New Year, New Green : Sweet Potato Leaves
January 7, 2012
Happy New Year! I hope everyone had a wonderful holiday season and a good start to 2012. January is always a good time start new things. As my first vegetable garden project of 2012, I decided to grow a new green: sweet potato leaves.
Potato leaves became one of the staple vegetables in my kitchen since I moved to Majuro although my experience with potato leaves is not new. Potato leaves are one of the major greens in West Africa and I had them countless times in Liberia (where they were called potato greens). Liberians cook them with meat or fish until the leaves become creamy in texture. I wrote about potato greens and how to prepare Liberian potato greens back in 2009.
Here in Majuro, the source for sweet potato leaves is a Taiwanese farm in Laura where they are promoting this delicious yet nutritious green (potato leaves are rich in vitamin C, K and A). In November, Taiwan opened their farm to the public and highlighted the new vegetables to the local Marshallese. The farm allowed me to pick a bag full of greens to take with me and I simply stir fried them with a garlic, pinch of red pepper, salt, and drizzle of good soy sauce that night. The leaves are so tender and the stem is crunchy. I was hooked.

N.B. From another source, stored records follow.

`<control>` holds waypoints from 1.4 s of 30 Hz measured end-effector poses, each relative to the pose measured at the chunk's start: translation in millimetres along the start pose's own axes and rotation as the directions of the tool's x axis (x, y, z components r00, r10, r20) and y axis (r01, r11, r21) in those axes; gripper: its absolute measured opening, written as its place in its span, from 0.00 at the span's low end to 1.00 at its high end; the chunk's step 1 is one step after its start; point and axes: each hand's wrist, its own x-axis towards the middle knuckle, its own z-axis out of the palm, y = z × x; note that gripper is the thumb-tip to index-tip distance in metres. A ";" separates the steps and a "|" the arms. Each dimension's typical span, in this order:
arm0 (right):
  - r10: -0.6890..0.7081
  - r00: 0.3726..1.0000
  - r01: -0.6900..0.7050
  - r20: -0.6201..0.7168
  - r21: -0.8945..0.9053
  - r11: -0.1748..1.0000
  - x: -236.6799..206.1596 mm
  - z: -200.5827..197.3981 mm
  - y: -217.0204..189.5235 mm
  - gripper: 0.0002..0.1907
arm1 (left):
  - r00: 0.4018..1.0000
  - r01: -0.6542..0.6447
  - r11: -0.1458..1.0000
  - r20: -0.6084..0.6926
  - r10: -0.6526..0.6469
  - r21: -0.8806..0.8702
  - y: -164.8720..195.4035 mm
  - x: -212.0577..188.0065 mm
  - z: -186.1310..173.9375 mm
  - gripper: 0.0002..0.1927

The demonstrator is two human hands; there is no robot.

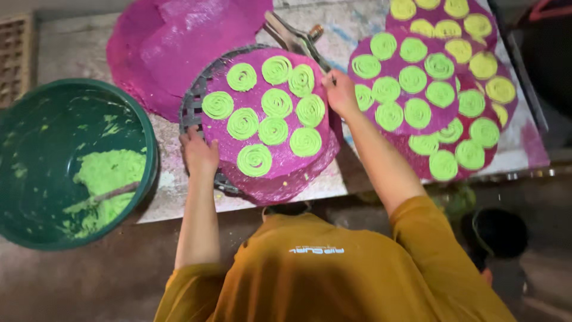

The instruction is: The person uses a manual dough extruder to pipe green dough into spiral shapes onto a purple tray. They repeatedly scoop dough from a green bowl into the extruder, press it out, and arrange the spirals in rows.

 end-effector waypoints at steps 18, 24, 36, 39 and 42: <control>-0.153 0.987 0.159 -0.045 0.226 0.961 3.8 -112.1 25.3 0.04 | 0.840 -0.207 0.940 -0.443 0.314 0.272 164.2 -27.5 -19.2 0.06; -0.185 0.976 0.209 -0.118 0.245 0.947 11.2 -193.3 77.7 0.04 | 0.770 -0.413 0.853 -0.378 0.514 0.319 228.8 -23.2 1.6 0.05; 0.092 0.940 -0.099 -0.330 -0.006 0.995 -58.6 -302.8 212.6 0.06 | 0.886 -0.450 0.892 0.098 0.453 -0.052 353.5 -65.8 174.2 0.13; 0.119 0.917 -0.162 -0.380 -0.083 0.983 -77.0 -303.6 226.5 0.06 | 0.884 -0.432 0.902 0.206 0.420 0.013 360.5 -62.1 188.3 0.13; 0.323 0.870 -0.361 -0.373 -0.033 0.932 -77.1 -306.7 235.5 0.07 | 0.893 -0.419 0.907 0.200 0.403 0.040 355.5 -61.1 195.6 0.18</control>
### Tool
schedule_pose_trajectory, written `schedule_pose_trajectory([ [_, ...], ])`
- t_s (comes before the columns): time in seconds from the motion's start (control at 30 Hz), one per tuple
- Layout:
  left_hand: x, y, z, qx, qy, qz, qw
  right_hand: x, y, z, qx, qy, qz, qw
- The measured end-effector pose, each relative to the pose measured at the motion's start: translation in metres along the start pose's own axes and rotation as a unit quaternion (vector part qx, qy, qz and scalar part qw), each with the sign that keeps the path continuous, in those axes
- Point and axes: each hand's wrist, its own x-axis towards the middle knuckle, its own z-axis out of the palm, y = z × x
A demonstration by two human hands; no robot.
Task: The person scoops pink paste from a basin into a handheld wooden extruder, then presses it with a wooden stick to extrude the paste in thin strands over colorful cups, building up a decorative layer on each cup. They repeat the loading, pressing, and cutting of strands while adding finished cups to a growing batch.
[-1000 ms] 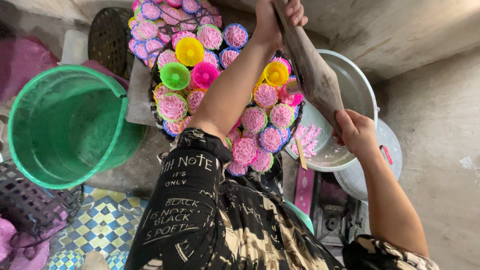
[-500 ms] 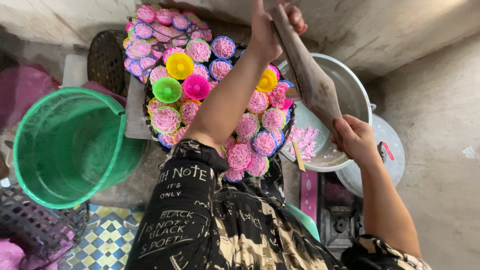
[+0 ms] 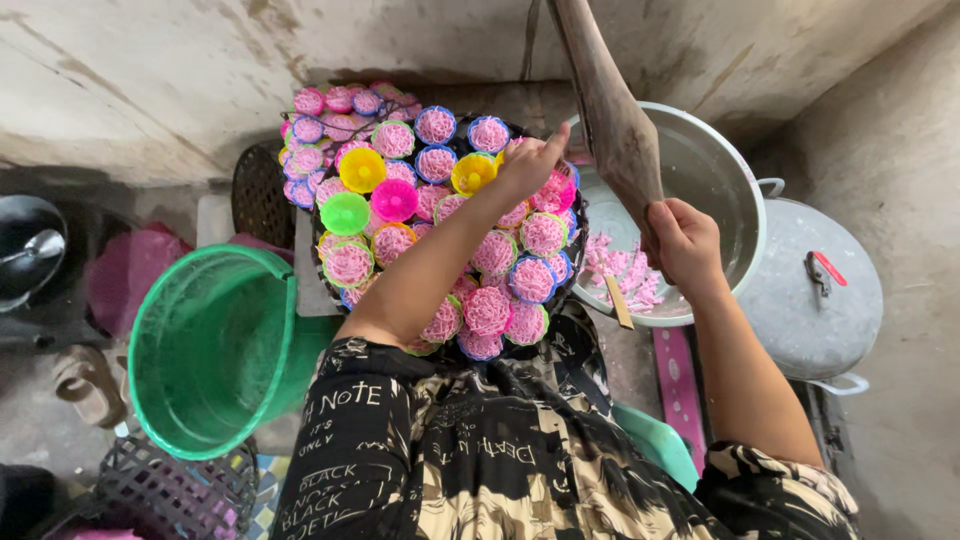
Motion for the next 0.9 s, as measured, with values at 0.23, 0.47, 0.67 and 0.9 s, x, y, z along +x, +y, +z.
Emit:
schedule_pose_trajectory([
  [0.23, -0.058, 0.003, -0.022, 0.271, -0.062, 0.117, 0.954, -0.024, 0.003, -0.008, 0.063, 0.017, -0.027, 0.997],
  [0.47, -0.067, -0.012, -0.03, 0.379, 0.051, 0.208, 0.9, -0.064, -0.023, -0.024, 0.04, 0.031, -0.048, 0.998],
  [0.67, -0.074, 0.07, -0.045, 0.129, 0.178, 0.412, 0.884, -0.082, -0.055, 0.012, 0.119, 0.002, -0.042, 0.992],
  [0.9, -0.098, 0.132, -0.056, 0.281, 0.276, 0.472, 0.789, -0.055, -0.143, 0.0, -0.272, 0.089, -0.382, 0.879],
])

Unfortunately, the farm is very far from where I live and they are not available regularly at the store. So I decided to grow my own. Luckily, the farm worker told me that growing potato leaves is very easy and it grows endlessly.
I researched the methods and I found the DIY Network has a very detailed explanation on how to grow sweet potatoes with step by step photos and I decided to follow their instructions.
First thing is first. You need to find some sweet potatoes. It looks like the considerable differences in taste in greens depends on what kind of sweet potato you use. At the store here, there were only two kinds of sweet potatoes available. The regular kind with red skin and yellow inside, and another one with white skin and interior. Hopefully, one of these two will produce the tender greens that I am looking for.
The next thing you need to do is make slips. The slips are small rooted pieces of tuber.
1) Cut each potato into half and place each half in a glass or container filled with water. Half of the potato needs to be submerged in the water and other half needs to be above the water. You can use toothpicks to hold the potato. Place them in a warm area to help the potato create slips.
Now I will wait for a few weeks until the roots and sprouts show up.